### PROBLEM
Only the lines below, from the one with "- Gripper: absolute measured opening" through the one with "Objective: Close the", are to be written out, exactly.

### PROVIDED DATA

BEGIN

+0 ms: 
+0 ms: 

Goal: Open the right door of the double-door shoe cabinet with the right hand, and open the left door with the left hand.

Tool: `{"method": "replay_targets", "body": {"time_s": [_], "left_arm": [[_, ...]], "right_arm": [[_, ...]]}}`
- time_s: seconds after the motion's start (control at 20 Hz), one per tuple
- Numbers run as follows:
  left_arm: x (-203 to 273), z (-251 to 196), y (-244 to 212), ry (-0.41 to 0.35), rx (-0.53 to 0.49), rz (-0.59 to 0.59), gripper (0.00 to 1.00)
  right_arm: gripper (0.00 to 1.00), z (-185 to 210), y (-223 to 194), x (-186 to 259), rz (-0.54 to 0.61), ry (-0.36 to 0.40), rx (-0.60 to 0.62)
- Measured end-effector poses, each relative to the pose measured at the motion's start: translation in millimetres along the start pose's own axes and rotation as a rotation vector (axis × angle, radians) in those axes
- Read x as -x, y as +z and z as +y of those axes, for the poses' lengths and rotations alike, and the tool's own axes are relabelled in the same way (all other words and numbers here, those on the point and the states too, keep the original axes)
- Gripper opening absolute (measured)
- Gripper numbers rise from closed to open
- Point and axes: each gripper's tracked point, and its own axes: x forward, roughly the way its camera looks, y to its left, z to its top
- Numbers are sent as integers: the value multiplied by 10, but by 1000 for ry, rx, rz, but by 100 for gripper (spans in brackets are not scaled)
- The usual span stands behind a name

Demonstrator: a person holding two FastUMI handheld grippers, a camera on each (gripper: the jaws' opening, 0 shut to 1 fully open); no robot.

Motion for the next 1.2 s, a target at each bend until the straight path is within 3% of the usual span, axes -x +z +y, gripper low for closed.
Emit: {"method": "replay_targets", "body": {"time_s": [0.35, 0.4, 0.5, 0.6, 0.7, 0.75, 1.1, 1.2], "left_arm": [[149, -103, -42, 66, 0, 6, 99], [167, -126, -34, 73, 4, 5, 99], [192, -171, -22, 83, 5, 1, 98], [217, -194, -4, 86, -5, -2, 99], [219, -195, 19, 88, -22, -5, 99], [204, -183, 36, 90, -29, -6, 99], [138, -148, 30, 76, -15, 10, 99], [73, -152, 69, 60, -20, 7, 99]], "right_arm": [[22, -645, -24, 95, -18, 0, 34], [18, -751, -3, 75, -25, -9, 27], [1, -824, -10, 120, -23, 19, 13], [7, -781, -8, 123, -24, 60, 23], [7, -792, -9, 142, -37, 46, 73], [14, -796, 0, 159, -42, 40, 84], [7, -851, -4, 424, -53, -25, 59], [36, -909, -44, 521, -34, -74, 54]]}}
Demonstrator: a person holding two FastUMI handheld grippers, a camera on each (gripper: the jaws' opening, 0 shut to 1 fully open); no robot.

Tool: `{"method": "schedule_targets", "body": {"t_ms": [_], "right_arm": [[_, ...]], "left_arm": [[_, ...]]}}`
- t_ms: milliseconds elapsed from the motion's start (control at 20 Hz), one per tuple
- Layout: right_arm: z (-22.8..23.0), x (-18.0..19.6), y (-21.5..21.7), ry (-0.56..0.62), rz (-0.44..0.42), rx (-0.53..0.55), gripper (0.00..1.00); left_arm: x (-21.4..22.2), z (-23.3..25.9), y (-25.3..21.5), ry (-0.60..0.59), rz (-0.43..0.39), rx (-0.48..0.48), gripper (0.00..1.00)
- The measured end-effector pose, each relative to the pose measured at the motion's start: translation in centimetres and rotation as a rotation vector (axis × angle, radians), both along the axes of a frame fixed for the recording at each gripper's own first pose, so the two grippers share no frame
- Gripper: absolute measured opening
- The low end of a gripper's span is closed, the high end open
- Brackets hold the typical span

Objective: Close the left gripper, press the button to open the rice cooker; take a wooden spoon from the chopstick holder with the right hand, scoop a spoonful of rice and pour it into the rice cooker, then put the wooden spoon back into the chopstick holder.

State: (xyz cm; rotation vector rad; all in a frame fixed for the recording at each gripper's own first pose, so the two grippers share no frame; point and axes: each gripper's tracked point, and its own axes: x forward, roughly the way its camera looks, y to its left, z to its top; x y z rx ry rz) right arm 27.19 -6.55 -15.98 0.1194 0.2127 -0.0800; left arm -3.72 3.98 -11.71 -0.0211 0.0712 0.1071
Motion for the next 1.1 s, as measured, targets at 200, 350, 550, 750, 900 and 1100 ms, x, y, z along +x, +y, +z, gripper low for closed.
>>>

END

### EXERCISE SOLUTION
- Gripper: absolute measured opening
- The low end of a gripper's span is closed, the high end open
- Brackets hold the typical span

Objective: Close the left gripper, press the button to open the rice cooker; take a wooden spoon from the chopstick holder with the right hand, scoop a spoonful of rice and pour it into the rice cooker, then put the wooden spoon back into the chopstick holder.

This concludes the response to the exercise.